◆ What is expected
Look through the listing below for the string "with". Show each line where it occurs.

[Start of section]

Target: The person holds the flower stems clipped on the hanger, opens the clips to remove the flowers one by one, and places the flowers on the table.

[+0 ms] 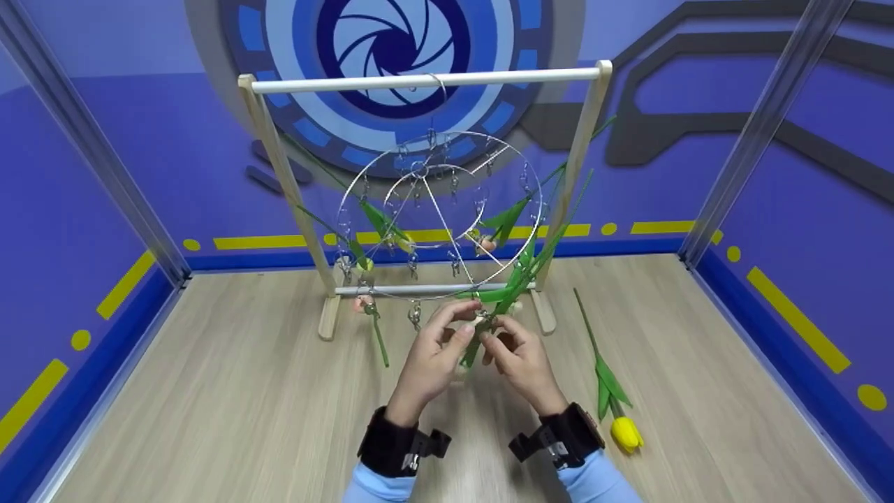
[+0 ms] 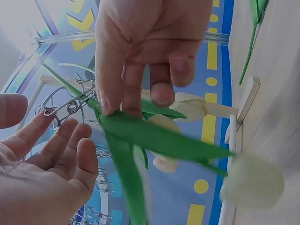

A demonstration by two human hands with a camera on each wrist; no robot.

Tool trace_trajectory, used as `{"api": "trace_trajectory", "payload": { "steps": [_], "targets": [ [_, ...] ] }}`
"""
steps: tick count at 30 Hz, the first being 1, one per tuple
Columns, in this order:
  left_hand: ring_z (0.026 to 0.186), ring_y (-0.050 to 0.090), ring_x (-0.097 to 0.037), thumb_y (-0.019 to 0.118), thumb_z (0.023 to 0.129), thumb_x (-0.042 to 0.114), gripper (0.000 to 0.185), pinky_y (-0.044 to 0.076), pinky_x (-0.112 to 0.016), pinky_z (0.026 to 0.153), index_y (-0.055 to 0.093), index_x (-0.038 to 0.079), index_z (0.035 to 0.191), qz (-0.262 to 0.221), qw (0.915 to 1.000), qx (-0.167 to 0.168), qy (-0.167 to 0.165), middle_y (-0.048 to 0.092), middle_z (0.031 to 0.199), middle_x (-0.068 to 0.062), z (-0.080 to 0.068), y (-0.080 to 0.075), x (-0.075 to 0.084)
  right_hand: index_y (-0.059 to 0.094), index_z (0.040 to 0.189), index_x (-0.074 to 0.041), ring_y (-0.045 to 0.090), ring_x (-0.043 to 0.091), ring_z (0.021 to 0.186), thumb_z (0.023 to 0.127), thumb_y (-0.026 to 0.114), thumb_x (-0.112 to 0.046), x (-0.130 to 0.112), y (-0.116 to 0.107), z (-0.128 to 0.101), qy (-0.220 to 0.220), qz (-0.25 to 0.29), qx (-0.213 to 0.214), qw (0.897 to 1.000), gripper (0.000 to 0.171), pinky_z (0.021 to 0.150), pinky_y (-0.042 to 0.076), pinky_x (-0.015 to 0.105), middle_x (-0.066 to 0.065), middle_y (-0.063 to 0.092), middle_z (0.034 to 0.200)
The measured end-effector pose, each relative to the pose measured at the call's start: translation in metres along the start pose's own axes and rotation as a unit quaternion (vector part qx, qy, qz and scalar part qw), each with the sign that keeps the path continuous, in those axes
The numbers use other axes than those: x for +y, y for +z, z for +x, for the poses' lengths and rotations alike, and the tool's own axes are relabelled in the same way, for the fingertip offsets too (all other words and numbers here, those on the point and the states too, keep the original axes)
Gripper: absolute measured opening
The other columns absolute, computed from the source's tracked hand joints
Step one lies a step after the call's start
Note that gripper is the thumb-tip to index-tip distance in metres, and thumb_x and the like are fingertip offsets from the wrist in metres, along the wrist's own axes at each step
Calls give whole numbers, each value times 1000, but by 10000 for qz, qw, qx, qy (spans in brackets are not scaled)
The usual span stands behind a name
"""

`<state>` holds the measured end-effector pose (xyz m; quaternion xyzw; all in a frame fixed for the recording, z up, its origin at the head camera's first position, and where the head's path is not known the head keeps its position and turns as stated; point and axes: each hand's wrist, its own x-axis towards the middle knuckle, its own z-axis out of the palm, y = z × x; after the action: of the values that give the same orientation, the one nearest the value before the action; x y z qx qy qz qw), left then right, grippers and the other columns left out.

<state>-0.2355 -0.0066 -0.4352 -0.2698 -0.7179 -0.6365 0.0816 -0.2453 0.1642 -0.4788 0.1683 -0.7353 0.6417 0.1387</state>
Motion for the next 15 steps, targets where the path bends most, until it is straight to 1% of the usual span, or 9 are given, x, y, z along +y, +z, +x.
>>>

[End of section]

◆ Result of the exercise
A demonstration by two human hands with a camera on each wrist; no robot.
The measured end-effector pose, each relative to the pose measured at the call's start: translation in metres along the start pose's own axes and rotation as a unit quaternion (vector part qx, qy, qz and scalar part qw), each with the sign that keeps the path continuous, in those axes

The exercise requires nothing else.